Photo: Dennis Caruso/NY Daily News Archive via Getty Images

So much for the suppression effort: Despite a lawsuit from the president’s brother claiming that Mary Trump’s new book violates a non-disclosure provision from 2001, details from Too Much and Never Enough are pouring out prior to its publication next week. If former national security adviser John Bolton’s recent book dives into the abject failures of the president’s time in office, Trump’s niece brings her focus closer to home, examining how the notoriously toxic family dynamic may have resulted in some of his less-than-admirable character traits. (And unlike Bolton, Mary Trump’s volume isn’t marred by the asterisk that it should all have been testimony.) Below is everything we know about her book from pre-publication excerpts — which White House press secretary Kayleigh McEnany called a “book of falsehoods,” despite not seeing a copy of it.

Mary Trump, a clinical psychologist, identifies the president as a narcissist

It shouldn’t be a total surprise that someone with a lifelong connection to the president considers him to have an inflated sense of his importance, a want for attention, and a lack of empathy for others. But Mary Trump, who got her Ph.D. in clinical psychology in 2009, claims her uncle expresses all nine clinical criteria for a diagnosis of narcissistic personality disorder.

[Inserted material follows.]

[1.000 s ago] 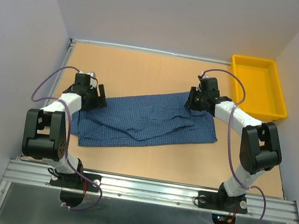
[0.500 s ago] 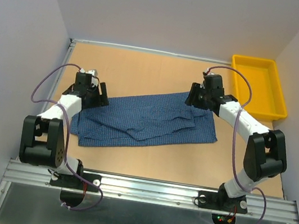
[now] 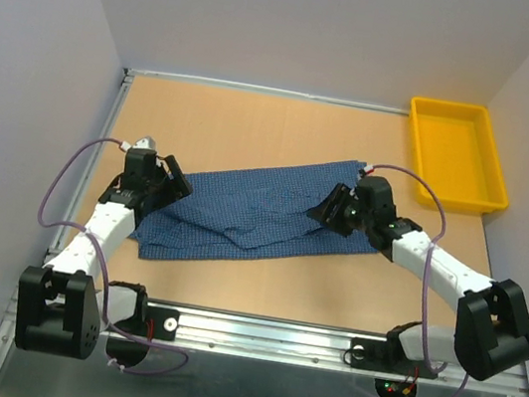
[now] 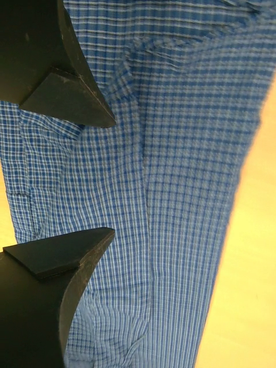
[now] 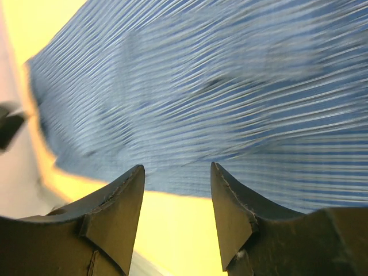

“Nothing is ever enough,” she writes of the president. “This is far beyond garden-variety narcissism; Donald is not simply weak, his ego is a fragile thing that must be bolstered every moment because he knows deep down that he is nothing of what he claims to be.” Elsewhere she writes that “Donald’s pathologies are so complex and his behaviors so often inexplicable that coming up with an accurate and comprehensive diagnosis would require a full battery of psychological and neuro-physical tests, that he’ll never sit for.”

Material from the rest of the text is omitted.